__TASK OBJECTIVE__: Pictures should be left out while the data beneath this task is written out word for word.

__RAW DATA__:
════

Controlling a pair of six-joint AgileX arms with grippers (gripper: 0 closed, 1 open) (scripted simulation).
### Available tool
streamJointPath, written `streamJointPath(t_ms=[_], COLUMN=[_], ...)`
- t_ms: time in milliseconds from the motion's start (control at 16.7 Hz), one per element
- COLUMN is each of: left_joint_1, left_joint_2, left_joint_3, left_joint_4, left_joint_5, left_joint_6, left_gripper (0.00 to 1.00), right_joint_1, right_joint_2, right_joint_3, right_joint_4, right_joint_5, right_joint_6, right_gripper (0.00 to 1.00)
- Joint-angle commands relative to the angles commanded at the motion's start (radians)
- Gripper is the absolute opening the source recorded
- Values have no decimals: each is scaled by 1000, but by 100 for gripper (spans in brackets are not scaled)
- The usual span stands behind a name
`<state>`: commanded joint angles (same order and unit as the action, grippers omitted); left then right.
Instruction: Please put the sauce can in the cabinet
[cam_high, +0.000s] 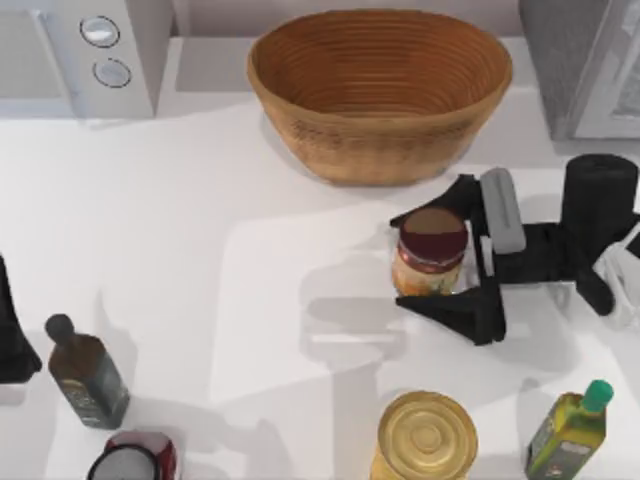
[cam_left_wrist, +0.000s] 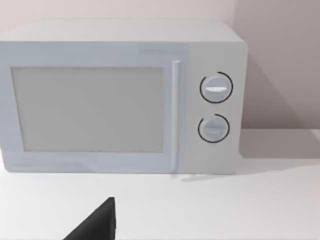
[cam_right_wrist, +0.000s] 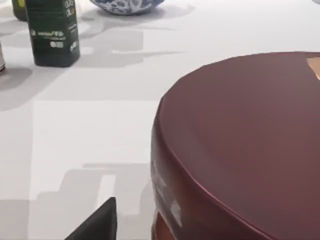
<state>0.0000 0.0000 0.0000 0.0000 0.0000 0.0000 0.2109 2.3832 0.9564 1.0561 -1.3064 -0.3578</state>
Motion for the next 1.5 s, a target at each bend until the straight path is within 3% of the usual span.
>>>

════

__EXPECTED ANSWER__:
Controlling a pair of six-joint AgileX arms with grippers (gripper: 0 closed, 1 open) (scripted simulation).
### Available tool
streamJointPath, written `streamJointPath(t_ms=[_], COLUMN=[_], ...)`
- t_ms: time in milliseconds from the motion's start (control at 16.7 Hz), one per element
- COLUMN is each of: left_joint_1, left_joint_2, left_joint_3, left_joint_4, left_joint_5, left_joint_6, left_gripper (0.00 to 1.00), right_joint_1, right_joint_2, right_joint_3, right_joint_4, right_joint_5, right_joint_6, right_gripper (0.00 to 1.00)
- Joint-angle commands relative to the angles commanded at the motion's start (radians)
- Gripper is the absolute opening the source recorded
- Values have no decimals: each is scaled by 1000, but by 100 for gripper (spans in brackets are not scaled)
- The usual span stands behind a name
`<state>`: commanded joint angles (same order and unit as the action, grippers omitted); left then right.
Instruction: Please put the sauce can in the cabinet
[cam_high, +0.000s] 
[cam_left_wrist, +0.000s] 
[cam_right_wrist, +0.000s] 
<state>0.0000 0.0000 0.0000 0.0000 0.0000 0.0000 0.2109 2.3832 0.9564 1.0561 -1.3064 -0.3578</state>
Motion for the next 1.5 s, a target at each bend until the straight path is within 3% of the usual span.
>>>

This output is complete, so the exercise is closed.